Projet de loi n° 105 – Loi modifiant la Loi sur l’instruction publique | Protecteur du Citoyen
21 septembre 2016

Projet de loi n° 105 – Loi modifiant la Loi sur l’instruction publique

Corps

Dans une lettre qu’il a transmise à la Commission de la culture et de l’éducation, le Protecteur du citoyen commente deux aspects particuliers du projet de loi, soit l’accès à l’école pour les enfants en situation d’immigration précaire et la scolarisation à la maison. Ces problématiques ont fait l’objet de rapports d’enquête du Protecteur du citoyen qui ont donné lieu à des recommandations.
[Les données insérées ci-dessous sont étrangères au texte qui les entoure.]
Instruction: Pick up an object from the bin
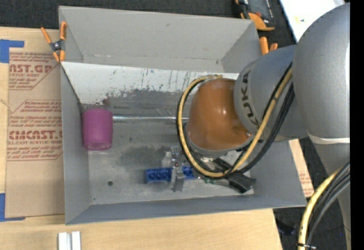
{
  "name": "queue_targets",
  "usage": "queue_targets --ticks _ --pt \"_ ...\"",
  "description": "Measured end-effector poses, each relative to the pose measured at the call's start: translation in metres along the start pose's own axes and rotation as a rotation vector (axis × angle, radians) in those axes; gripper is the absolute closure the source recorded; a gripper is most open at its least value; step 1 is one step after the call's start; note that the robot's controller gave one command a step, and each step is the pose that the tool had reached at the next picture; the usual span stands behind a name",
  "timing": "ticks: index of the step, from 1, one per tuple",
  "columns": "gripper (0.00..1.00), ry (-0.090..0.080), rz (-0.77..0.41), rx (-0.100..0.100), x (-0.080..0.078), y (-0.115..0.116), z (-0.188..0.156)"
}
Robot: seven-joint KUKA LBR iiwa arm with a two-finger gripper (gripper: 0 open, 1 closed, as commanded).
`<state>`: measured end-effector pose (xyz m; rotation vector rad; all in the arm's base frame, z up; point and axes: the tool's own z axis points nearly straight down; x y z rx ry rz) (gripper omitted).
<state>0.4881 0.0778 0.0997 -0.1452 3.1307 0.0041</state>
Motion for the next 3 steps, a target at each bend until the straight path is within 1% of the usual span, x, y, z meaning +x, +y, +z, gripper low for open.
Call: queue_targets --ticks 1,2,3 --pt "1.00 0.002 0.000 0.000 0.000 0.000 -0.006" --pt "1.00 0.013 0.000 0.000 0.003 0.000 -0.034" --pt "1.00 0.002 0.000 -0.001 0.000 0.001 -0.083"
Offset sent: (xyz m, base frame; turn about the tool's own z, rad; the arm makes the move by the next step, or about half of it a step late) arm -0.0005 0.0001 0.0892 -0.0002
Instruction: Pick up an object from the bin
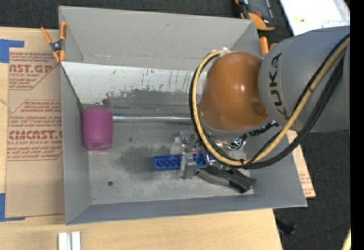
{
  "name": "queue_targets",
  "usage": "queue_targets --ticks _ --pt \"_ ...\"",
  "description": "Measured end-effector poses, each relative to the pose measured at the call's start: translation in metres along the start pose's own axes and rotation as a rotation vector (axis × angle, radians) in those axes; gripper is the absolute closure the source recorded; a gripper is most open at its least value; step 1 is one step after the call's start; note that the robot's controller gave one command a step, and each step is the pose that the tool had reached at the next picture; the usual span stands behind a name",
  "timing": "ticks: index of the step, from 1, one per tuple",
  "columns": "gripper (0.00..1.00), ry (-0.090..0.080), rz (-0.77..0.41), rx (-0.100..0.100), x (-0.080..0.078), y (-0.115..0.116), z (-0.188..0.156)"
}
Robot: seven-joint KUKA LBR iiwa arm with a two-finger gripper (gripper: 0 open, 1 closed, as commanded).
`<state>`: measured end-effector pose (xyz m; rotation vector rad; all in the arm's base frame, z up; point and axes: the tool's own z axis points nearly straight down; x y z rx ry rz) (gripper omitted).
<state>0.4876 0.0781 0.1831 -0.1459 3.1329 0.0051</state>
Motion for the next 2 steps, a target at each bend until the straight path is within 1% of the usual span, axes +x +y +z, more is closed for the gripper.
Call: queue_targets --ticks 1,2 --pt "1.00 -0.004 0.000 0.000 -0.0011 0.0002 -0.0161" --pt "1.00 -0.002 0.000 0.000 -0.0006 0.0003 -0.0193"
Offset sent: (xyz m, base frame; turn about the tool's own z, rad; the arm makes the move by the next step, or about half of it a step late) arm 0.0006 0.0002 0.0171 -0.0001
Accès à l’école pour les enfants en situation d’immigration précaire

Afin d’assurer l’accès gratuit à l’école publique primaire et secondaire à tous les enfants de 6 à 16 ans domiciliés au Québec, et ce, sans égard à leur statut d’immigration ou à celui de leurs parents, le Protecteur du citoyen estime que le projet de loi no 105 doit être amendé pour y inclure des modifications à la Loi sur l’instruction publique et au Règlement sur la définition de résident du Québec.

Soulignant que le projet de loi no 105 occulte cette situation contraire aux conventions internationales alors que le projet de loi no 86, présenté en 2015, proposait des modifications susceptibles de la régler, la protectrice du citoyen note que :

« Deux rentrées scolaires ont eu lieu depuis le dépôt du rapport du Protecteur du citoyen. Encore une fois, plusieurs enfants d’immigrants qui ne sont toujours pas considérés comme des résidents n’ont pas pu y prendre part. Il s’agit pour ces enfants d’un déni de leur droit fondamental à l’éducation. Cette situation est inacceptable. »

Scolarisation à la maison

Le Protecteur du citoyen est satisfait de la modification visant à préciser que les enfants scolarisés à la maison ou leurs parents pourront se prévaloir de la procédure d’examen des plaintes établie par leur commission scolaire et s’adresser au protecteur de l’élève en cas d’insatisfaction quant aux services rendus par celle-ci. Il recommande toutefois de préciser que ce recours s’applique aussi dans le cas de refus ou d’omission de la commission scolaire de fournir des services.